* Work task *
Within the material below, filter for lines that hold the word "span".

* Data for review *
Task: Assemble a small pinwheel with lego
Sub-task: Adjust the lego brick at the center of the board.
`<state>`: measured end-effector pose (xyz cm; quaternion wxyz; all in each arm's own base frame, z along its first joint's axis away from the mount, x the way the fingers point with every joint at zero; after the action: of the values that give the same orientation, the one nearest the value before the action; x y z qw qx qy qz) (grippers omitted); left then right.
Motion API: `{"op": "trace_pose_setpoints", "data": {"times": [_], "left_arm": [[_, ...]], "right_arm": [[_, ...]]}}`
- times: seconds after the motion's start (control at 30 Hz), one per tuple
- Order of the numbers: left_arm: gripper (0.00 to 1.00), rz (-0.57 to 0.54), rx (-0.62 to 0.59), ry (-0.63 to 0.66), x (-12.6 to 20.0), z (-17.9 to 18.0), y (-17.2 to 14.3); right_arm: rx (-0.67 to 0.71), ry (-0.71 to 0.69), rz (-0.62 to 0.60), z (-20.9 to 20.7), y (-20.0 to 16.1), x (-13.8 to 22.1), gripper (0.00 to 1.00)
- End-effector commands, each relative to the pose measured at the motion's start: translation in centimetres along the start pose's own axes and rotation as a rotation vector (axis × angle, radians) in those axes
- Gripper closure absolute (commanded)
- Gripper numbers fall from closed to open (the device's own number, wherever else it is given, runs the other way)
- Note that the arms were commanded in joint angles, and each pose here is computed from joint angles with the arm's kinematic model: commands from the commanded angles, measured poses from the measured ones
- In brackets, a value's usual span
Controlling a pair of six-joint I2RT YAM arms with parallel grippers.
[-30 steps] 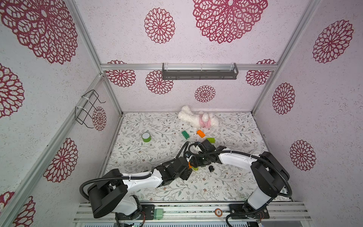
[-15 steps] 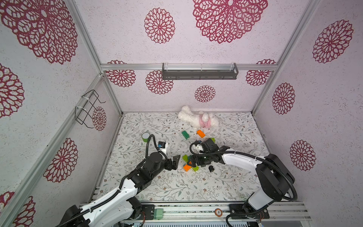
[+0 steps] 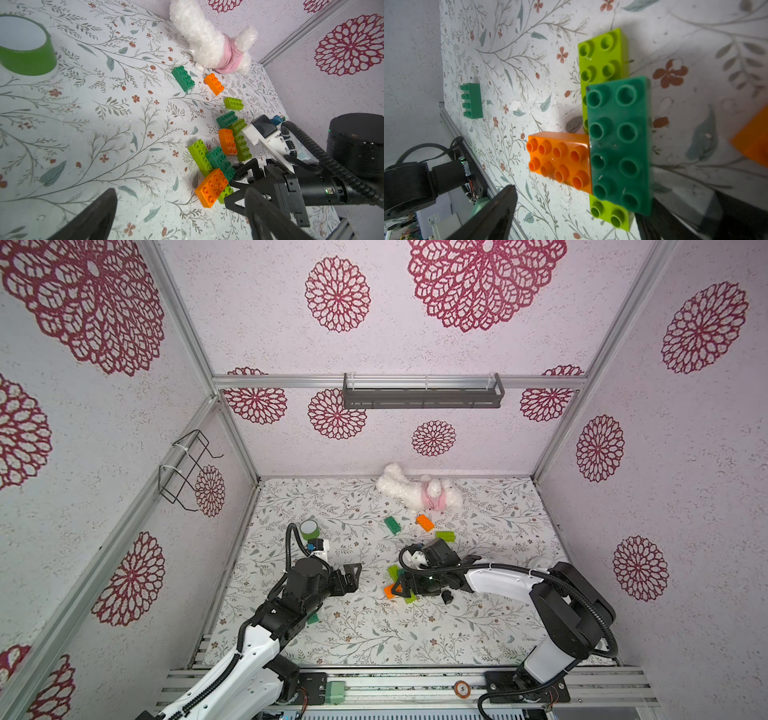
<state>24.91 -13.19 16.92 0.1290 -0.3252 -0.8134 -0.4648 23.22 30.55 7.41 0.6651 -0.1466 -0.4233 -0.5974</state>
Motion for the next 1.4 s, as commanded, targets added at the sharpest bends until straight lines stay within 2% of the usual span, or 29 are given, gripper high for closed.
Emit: {"op": "trace_pose_setpoints", "data": {"times": [0.0,0.63,0.73,0.87,0.93,1.1,1.23,1.37], "left_arm": [[0.03,-0.008,0.044,-0.001,0.4,-0.4,0.9],[0.03,-0.014,0.069,0.017,0.2,-0.4,1.7],[0.03,-0.005,0.122,0.108,0.7,1.1,1.4],[0.03,-0.009,0.293,0.399,3.7,5.8,-0.1],[0.03,0.002,0.373,0.473,5.1,7.3,-1.4],[0.03,0.008,0.459,0.556,6.8,9.7,-4.3],[0.03,0.061,0.483,0.61,6.1,11.0,-6.6],[0.0,0.083,0.448,0.632,4.7,11.4,-7.7]], "right_arm": [[-0.023,0.052,-0.03,1.3,0.8,-0.3,0.11],[-0.092,0.07,-0.126,2.1,3.6,-1.3,0.13],[-0.08,0.027,-0.14,1.5,3.4,-0.8,0.12],[-0.055,-0.023,-0.143,0.9,3.1,0.1,0.06],[-0.045,-0.047,-0.15,0.4,3.0,0.6,0.01],[-0.005,-0.018,-0.138,0.6,2.6,1.5,0.01],[0.022,0.014,-0.111,0.9,2.0,1.3,0.01],[0.031,0.034,-0.103,1.0,1.8,1.0,0.01]]}}
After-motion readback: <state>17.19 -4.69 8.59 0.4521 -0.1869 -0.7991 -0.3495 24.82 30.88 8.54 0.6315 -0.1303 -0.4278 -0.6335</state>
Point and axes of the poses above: each gripper's point midway between its finger pads, its own x axis back along the fingers, its own z axis along the line the jaws close on, y = z × x, the point moved 2 cm from there along x, back along the fingers, and after that the axes turned 4 degrees about x, right-handed, at the moved point
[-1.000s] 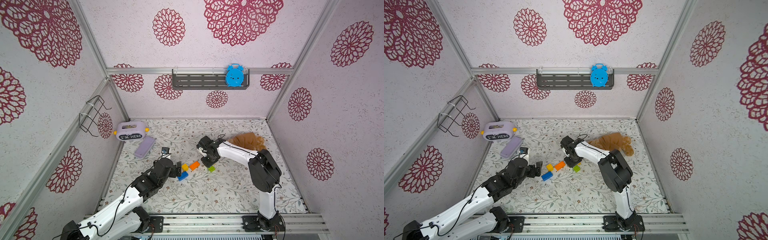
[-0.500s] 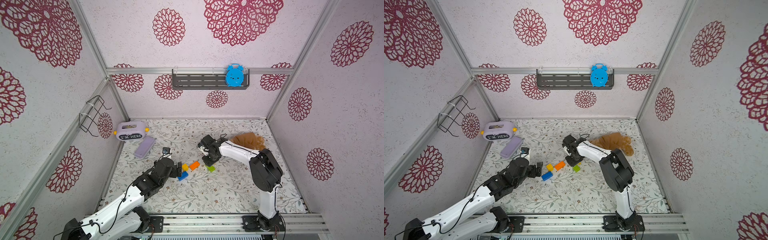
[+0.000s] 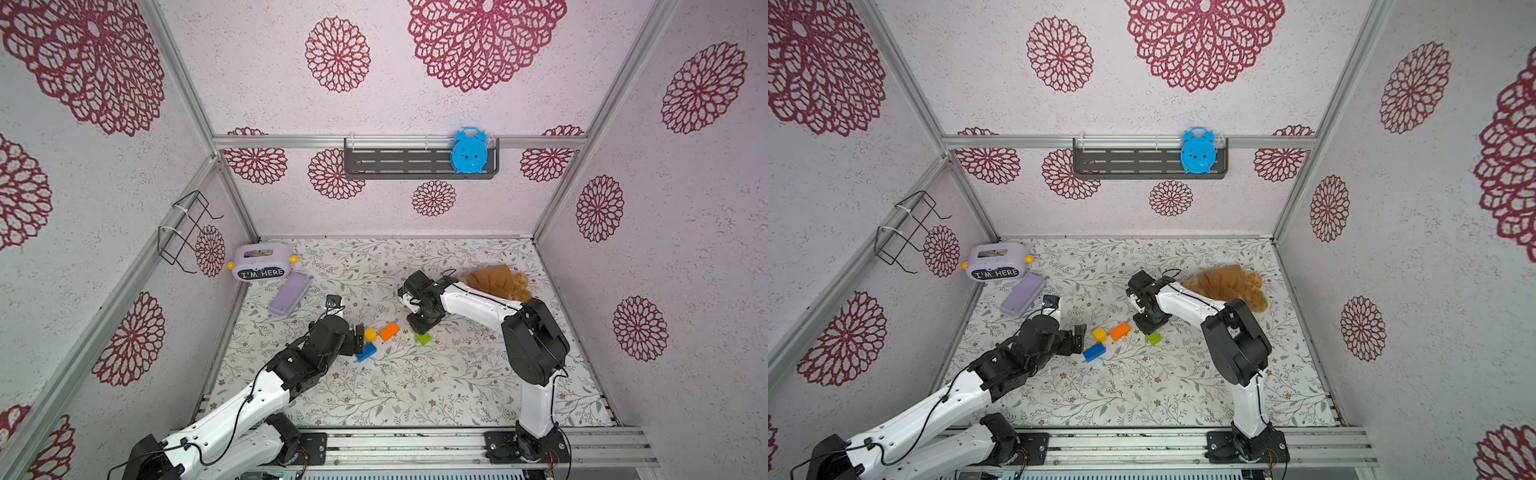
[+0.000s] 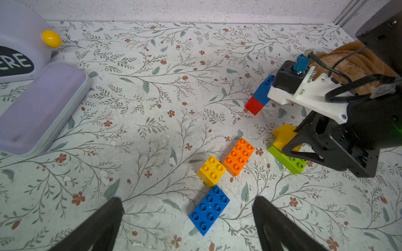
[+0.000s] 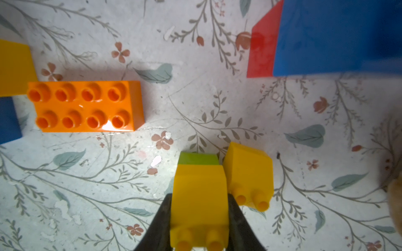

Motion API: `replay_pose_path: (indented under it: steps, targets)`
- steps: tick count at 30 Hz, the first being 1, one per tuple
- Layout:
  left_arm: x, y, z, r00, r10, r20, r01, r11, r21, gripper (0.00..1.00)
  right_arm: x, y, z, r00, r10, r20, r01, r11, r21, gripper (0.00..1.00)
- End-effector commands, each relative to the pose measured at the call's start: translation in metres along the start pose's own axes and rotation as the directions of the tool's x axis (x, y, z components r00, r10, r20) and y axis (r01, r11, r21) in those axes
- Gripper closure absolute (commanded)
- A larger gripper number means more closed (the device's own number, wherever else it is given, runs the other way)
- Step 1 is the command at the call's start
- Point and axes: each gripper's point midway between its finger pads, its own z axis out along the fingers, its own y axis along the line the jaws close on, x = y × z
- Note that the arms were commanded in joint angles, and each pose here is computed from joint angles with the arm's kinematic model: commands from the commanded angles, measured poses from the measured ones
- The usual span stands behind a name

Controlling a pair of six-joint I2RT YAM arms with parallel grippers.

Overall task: Assemble a fork with lego
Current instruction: Assemble the lego brick with the lego brick.

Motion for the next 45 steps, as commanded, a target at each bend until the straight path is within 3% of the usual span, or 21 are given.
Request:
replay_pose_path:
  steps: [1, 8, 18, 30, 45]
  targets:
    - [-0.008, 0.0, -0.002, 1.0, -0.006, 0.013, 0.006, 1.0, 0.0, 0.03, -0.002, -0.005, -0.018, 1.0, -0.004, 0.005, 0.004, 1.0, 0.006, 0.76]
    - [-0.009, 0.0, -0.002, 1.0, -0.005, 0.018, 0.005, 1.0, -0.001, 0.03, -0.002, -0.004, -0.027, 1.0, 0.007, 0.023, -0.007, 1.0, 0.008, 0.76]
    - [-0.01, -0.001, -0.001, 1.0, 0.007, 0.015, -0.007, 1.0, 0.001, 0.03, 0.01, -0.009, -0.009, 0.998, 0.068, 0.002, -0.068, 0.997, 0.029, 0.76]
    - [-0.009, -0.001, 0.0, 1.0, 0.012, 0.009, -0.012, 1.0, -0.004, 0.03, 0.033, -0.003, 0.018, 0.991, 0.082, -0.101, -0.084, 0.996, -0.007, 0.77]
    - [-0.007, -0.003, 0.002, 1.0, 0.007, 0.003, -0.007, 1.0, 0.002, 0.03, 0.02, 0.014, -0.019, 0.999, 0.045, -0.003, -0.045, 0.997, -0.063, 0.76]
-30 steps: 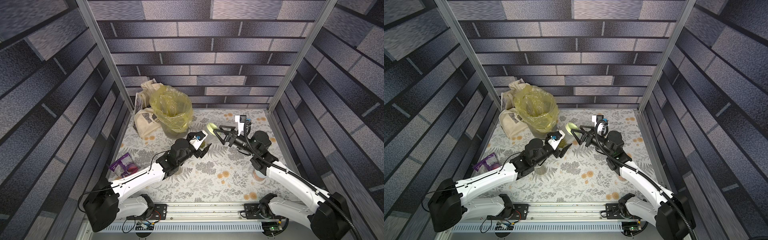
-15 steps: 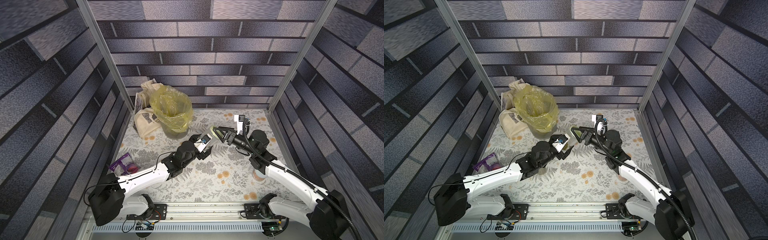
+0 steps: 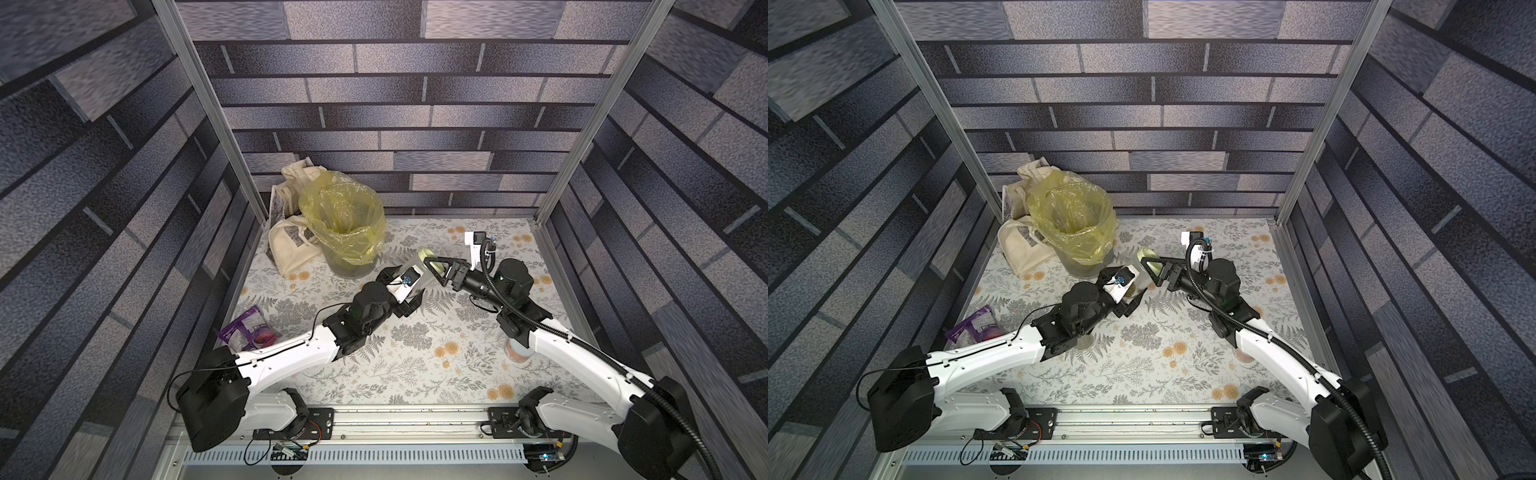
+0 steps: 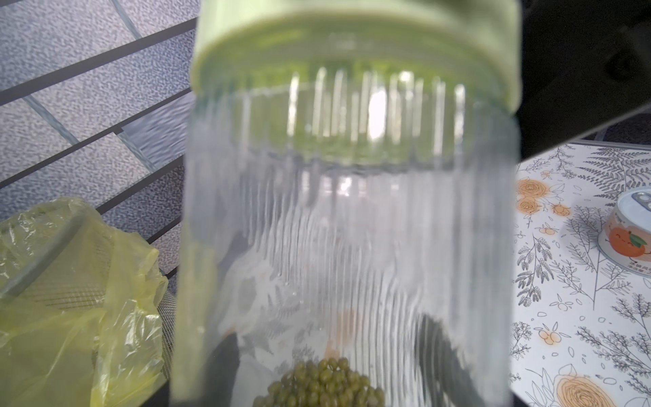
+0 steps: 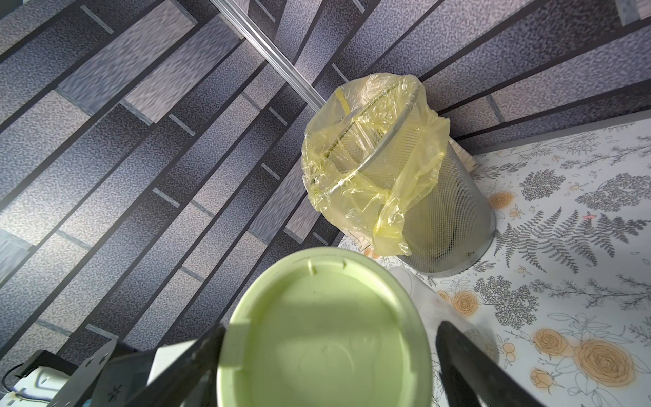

* Response *
- In brackets, a value's usual span
Motion for the next 1.4 s, as commanded, targets added at the sharpest bends until straight lines stay within 2% of the usual span, or 29 are given, gripper high for closed.
- The usual span stands behind a name
Motion for the next 45 steps, as commanded, a target at each bend until the straight path is within 3% of the usual span, or 21 are given.

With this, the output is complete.